From his book, “Interesting and Influential People of Orangeburg,” Atkinson noted Covington was the “domineering lady golfer for over two decades in the two Carolinas.” Covington’s biography for this article is compiled from Atkinson’s book.
Jane Covingston was born in Orangeburg on Dec. 17, 1921, to William C. and Anna “Tebie” Wannamaker Crum.
She was encouraged by her father to take up golf as a teenager.
The encouragement proved instrumental early on for Crum.
In her senior year at Orangeburg High School, she was the runner-up for the country club championship against all the men.
At the University of South Carolina, Crum was on the men’s golf team until the athletic director restricted females from participating.
While in college, she won tournaments two years in a row on the Florida circuit at Palm Beach’s Biltmore Golf Club.
Later in Florida in a match, she carried the legendary golfer Babe Zaharias to the 17th hole before losing.
After college, Crum moved to the Army’s Aberdeen Proving Grounds in Maryland to teach school during World War II.
In 1944, she married Herbert “Hub” Covington and the couple would go on to have three children: Jane C. Jeffords, Ellen C. Warren and Bill Covington.
Hub became the athletic director at Aberdeen and was a golf champion in his own right.
After the war, the couple returned to Orangeburg, where she continued her career in golf.
Covington was one of the co-founders of the Women’s South Carolina Golf Association, became its first president, as well as won their first championship in 1949.
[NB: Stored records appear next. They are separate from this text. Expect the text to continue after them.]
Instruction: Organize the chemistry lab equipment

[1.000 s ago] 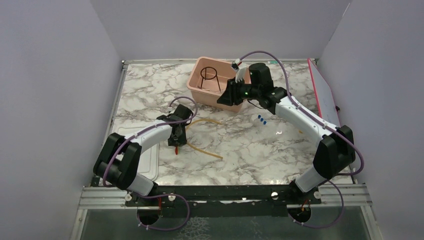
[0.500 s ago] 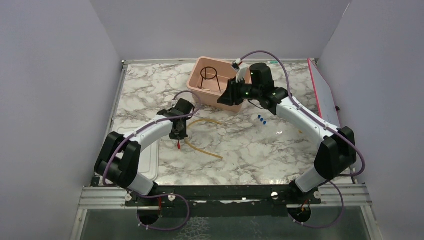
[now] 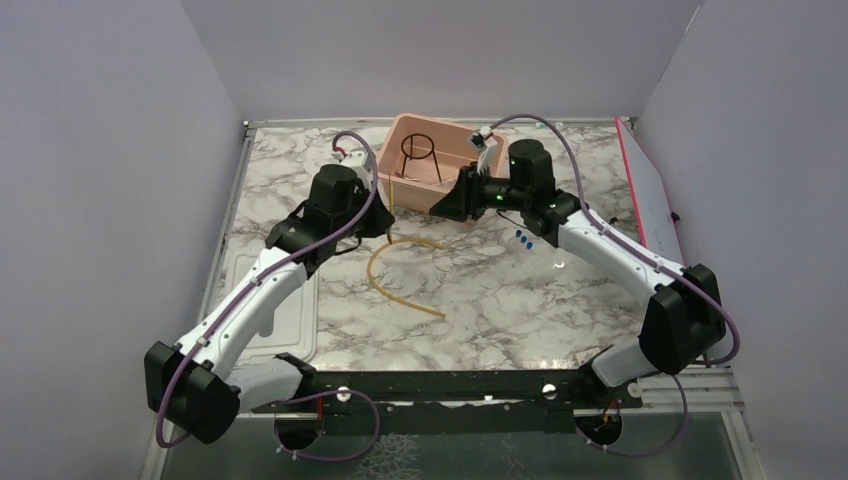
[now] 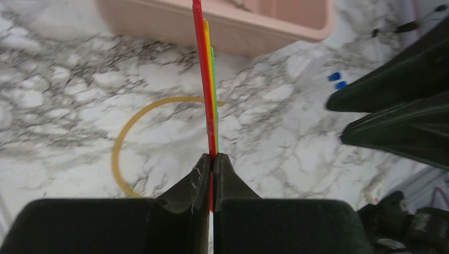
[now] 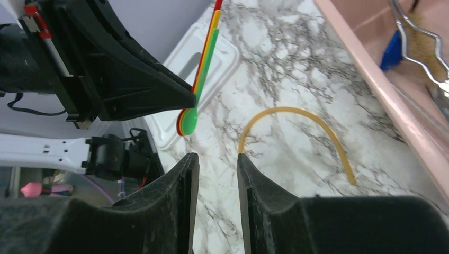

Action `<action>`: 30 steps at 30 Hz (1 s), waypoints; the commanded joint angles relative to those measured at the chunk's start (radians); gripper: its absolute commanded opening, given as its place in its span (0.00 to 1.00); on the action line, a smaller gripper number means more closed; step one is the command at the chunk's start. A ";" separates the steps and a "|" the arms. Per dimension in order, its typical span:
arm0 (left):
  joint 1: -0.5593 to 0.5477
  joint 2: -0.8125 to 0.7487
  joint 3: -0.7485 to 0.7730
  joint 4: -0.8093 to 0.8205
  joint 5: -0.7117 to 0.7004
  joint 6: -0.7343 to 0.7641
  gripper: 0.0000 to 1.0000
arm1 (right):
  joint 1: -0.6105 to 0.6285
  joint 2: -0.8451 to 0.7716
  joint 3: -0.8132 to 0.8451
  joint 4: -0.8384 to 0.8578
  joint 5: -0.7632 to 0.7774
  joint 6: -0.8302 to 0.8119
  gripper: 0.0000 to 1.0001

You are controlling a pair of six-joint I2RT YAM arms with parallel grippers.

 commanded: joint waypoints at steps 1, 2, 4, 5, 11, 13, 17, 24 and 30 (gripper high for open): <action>0.003 -0.058 0.014 0.225 0.218 -0.102 0.04 | 0.053 -0.037 -0.023 0.227 -0.123 0.089 0.38; 0.003 -0.067 0.008 0.267 0.247 -0.123 0.04 | 0.073 -0.035 -0.018 0.231 -0.108 0.090 0.39; 0.003 -0.080 -0.011 0.347 0.308 -0.149 0.04 | 0.103 -0.036 -0.008 0.236 -0.062 0.103 0.40; 0.003 -0.085 -0.020 0.373 0.327 -0.154 0.04 | 0.113 -0.040 -0.011 0.251 -0.029 0.123 0.41; 0.003 -0.107 -0.063 0.422 0.337 -0.146 0.04 | 0.118 -0.091 -0.065 0.373 0.185 0.315 0.45; 0.003 -0.117 -0.074 0.427 0.331 -0.143 0.04 | 0.119 -0.103 -0.077 0.377 0.232 0.344 0.46; 0.003 -0.136 -0.087 0.432 0.328 -0.132 0.04 | 0.120 -0.098 -0.070 0.367 0.239 0.351 0.46; 0.003 -0.146 -0.102 0.447 0.353 -0.120 0.04 | 0.120 -0.041 -0.006 0.322 0.191 0.325 0.46; 0.003 -0.151 -0.112 0.450 0.354 -0.107 0.05 | 0.120 -0.009 0.021 0.342 0.118 0.319 0.41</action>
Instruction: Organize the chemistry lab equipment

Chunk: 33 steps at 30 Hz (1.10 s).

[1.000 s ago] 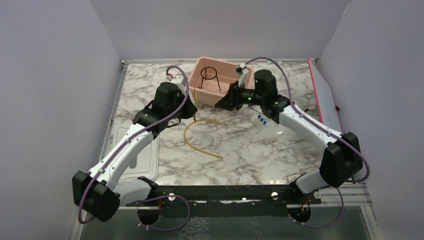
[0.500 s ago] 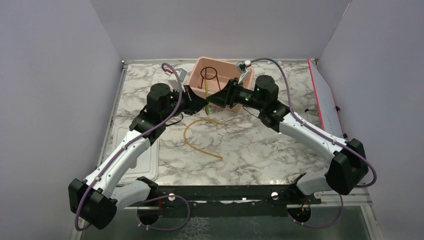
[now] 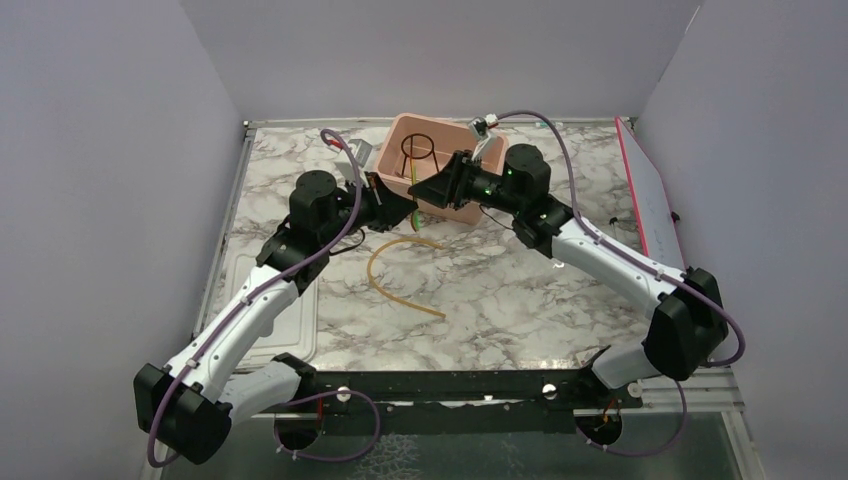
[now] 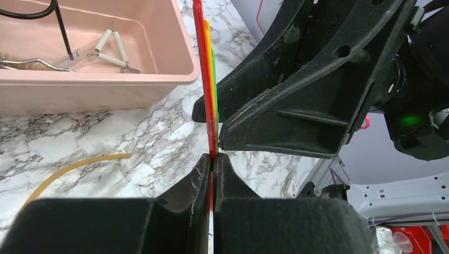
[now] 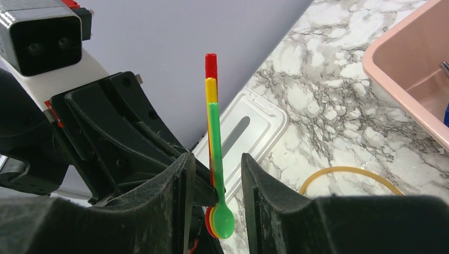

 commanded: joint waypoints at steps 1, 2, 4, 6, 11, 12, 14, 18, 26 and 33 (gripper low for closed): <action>0.000 -0.023 -0.016 0.040 0.034 0.023 0.05 | 0.002 0.035 0.050 0.017 -0.062 -0.005 0.39; 0.000 -0.024 -0.017 0.042 0.034 0.024 0.05 | 0.001 0.040 0.055 0.014 -0.062 -0.005 0.36; 0.000 -0.026 -0.018 0.043 0.035 0.028 0.06 | 0.001 0.051 0.064 0.007 -0.061 -0.005 0.27; 0.000 -0.026 -0.016 0.038 0.029 0.033 0.09 | 0.001 0.063 0.078 -0.010 -0.049 -0.009 0.17; 0.000 -0.039 0.035 -0.065 -0.043 0.034 0.50 | -0.001 0.072 0.116 -0.070 0.012 -0.088 0.05; 0.000 -0.045 0.048 -0.094 -0.067 0.044 0.54 | -0.001 0.075 0.130 -0.090 0.023 -0.121 0.04; 0.000 -0.062 0.062 -0.139 -0.127 0.062 0.60 | -0.001 0.083 0.165 -0.131 0.048 -0.201 0.04; 0.000 -0.120 0.040 -0.179 -0.249 0.106 0.64 | -0.013 0.122 0.277 -0.251 0.107 -0.378 0.04; 0.000 -0.189 -0.032 -0.199 -0.462 0.185 0.66 | -0.131 0.302 0.452 -0.376 0.108 -0.629 0.05; 0.000 -0.176 -0.081 -0.195 -0.545 0.251 0.67 | -0.189 0.516 0.621 -0.512 0.037 -0.878 0.07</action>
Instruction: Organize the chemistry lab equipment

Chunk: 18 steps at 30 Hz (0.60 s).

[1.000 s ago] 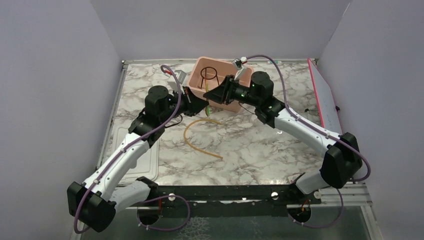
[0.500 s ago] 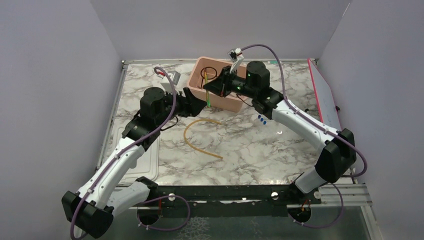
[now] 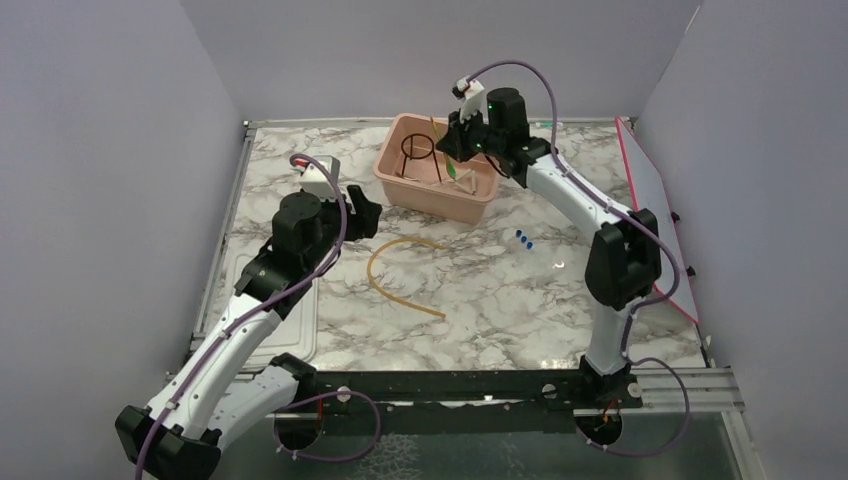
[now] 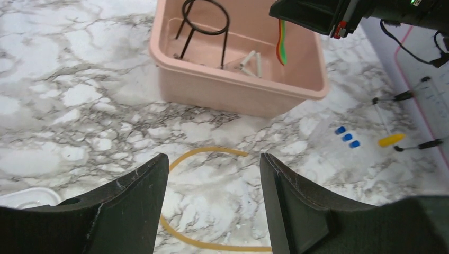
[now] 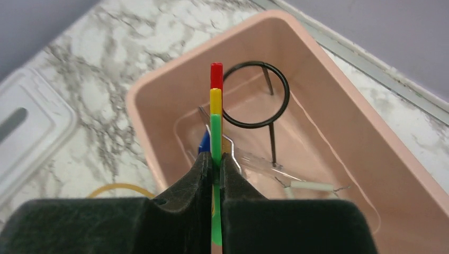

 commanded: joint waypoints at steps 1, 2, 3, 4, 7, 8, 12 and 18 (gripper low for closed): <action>0.000 0.009 -0.034 -0.004 -0.097 0.067 0.67 | -0.014 0.122 0.126 -0.158 -0.072 -0.238 0.07; 0.000 0.015 -0.041 0.000 -0.099 0.071 0.67 | -0.015 0.151 0.157 -0.190 -0.095 -0.273 0.07; 0.001 0.019 -0.046 0.003 -0.100 0.073 0.67 | -0.015 0.179 0.194 -0.220 -0.121 -0.302 0.08; 0.000 0.022 -0.049 0.005 -0.100 0.077 0.67 | -0.015 0.209 0.231 -0.261 -0.143 -0.328 0.08; 0.000 0.028 -0.053 0.007 -0.105 0.083 0.67 | -0.014 0.298 0.354 -0.382 -0.211 -0.375 0.11; 0.000 0.028 -0.054 0.007 -0.108 0.085 0.67 | -0.014 0.320 0.382 -0.409 -0.230 -0.381 0.13; 0.000 0.027 -0.064 0.012 -0.114 0.083 0.67 | -0.015 0.367 0.416 -0.447 -0.292 -0.370 0.23; 0.001 0.040 -0.062 0.015 -0.110 0.082 0.67 | -0.015 0.336 0.376 -0.362 -0.302 -0.261 0.37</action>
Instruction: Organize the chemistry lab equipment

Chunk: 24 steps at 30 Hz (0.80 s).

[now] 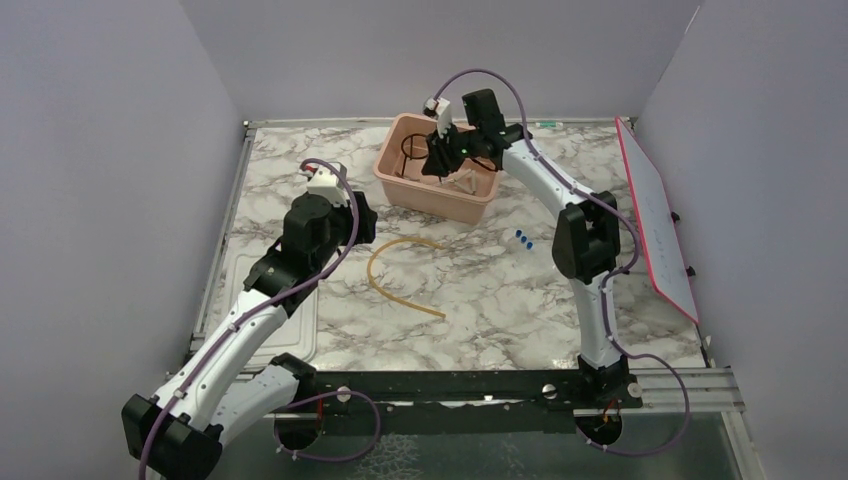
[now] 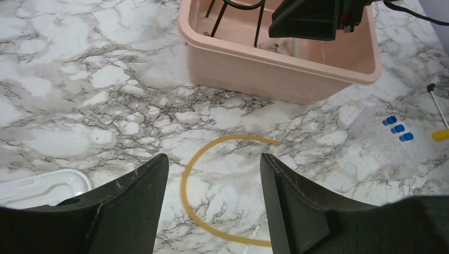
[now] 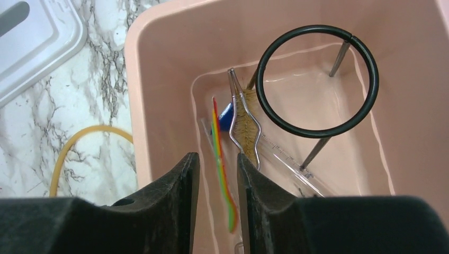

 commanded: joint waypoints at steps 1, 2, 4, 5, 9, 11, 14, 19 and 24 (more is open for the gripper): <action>0.001 0.009 -0.002 0.028 -0.021 0.013 0.67 | 0.005 -0.029 -0.018 0.055 -0.042 0.091 0.38; 0.001 0.009 -0.001 0.027 -0.020 0.014 0.67 | 0.004 -0.055 -0.034 0.086 -0.025 0.123 0.38; 0.002 0.009 0.000 0.026 -0.022 0.013 0.67 | 0.004 -0.097 -0.063 0.127 0.006 0.178 0.39; 0.001 0.010 0.000 0.026 -0.024 0.014 0.67 | 0.005 -0.119 -0.079 0.144 0.020 0.200 0.40; 0.001 0.001 0.002 0.023 -0.042 0.014 0.67 | 0.032 -0.226 -0.166 0.185 0.111 0.288 0.42; 0.001 -0.004 0.005 0.019 -0.069 0.010 0.67 | 0.073 -0.277 -0.217 0.191 0.197 0.331 0.42; 0.001 -0.029 0.015 -0.006 -0.205 -0.018 0.67 | 0.156 -0.328 -0.285 0.178 0.328 0.390 0.43; 0.001 -0.121 0.007 -0.053 -0.454 -0.064 0.67 | 0.299 -0.333 -0.357 0.119 0.501 0.514 0.43; 0.001 -0.243 -0.055 -0.027 -0.576 -0.085 0.74 | 0.410 -0.260 -0.394 0.099 0.566 0.661 0.43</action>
She went on to win four more state titles over the next 16 years.
In 1948, Covington was president of the Carolinas Women’s Golf Association, then went on to win their championship five times through 1966, according to Atkinson.
On a national level, Covington qualified to play in the 1941 U.S. Women’s Amateur at the famous The Country Club at Brookline, Massachusetts.
In 1955, she again participated in the U.S. Women’s Amateur and advanced to the quarterfinals before losing to the eventual champion, according to Atkinson.
Covington represented South and North Carolina in the Carolinas-Virginias Team Competitions from 1957 to 1973, and was team captain in 1959.
Additionally she and her husband won numerous couples championships through the years.
At the then-Country Club of Orangeburg, Covington won the women’s club championship many times.
Covington was so dominant she would only enter the tournament fewer than half the years in order to give others a chance to win.
As a senior citizen, Covington did not lose her golfing skills.
She won the S.C. Senior Women’s Golf Association’s championship six times.
She was the recipient of numerous accolades through the years, including induction into three halls of fame: the South Carolina Athletic Hall of Fame in 1973, the South Carolina Golf Hall of Fame in 1978 and the Carolinas Golf Hall of Fame in 1989.
She was a member of the University of South Carolina Women’s Board of Visitors and the Hillcrest Recreation Commission for the city-operated golf course in Orangeburg from 1971-99. She was the panel’s first chair.
Because of her leadership in women’s golf, the Women’s South Carolina Golf Association established the Jane Covington Invitational Tournament in 2006. It was held annually on her home course here in Orangeburg.
When this tournament was held in 2021, just a few weeks before her 100th birthday, she was standing on the back porch of her home overlooking the fourth tee and waved to all of the participants.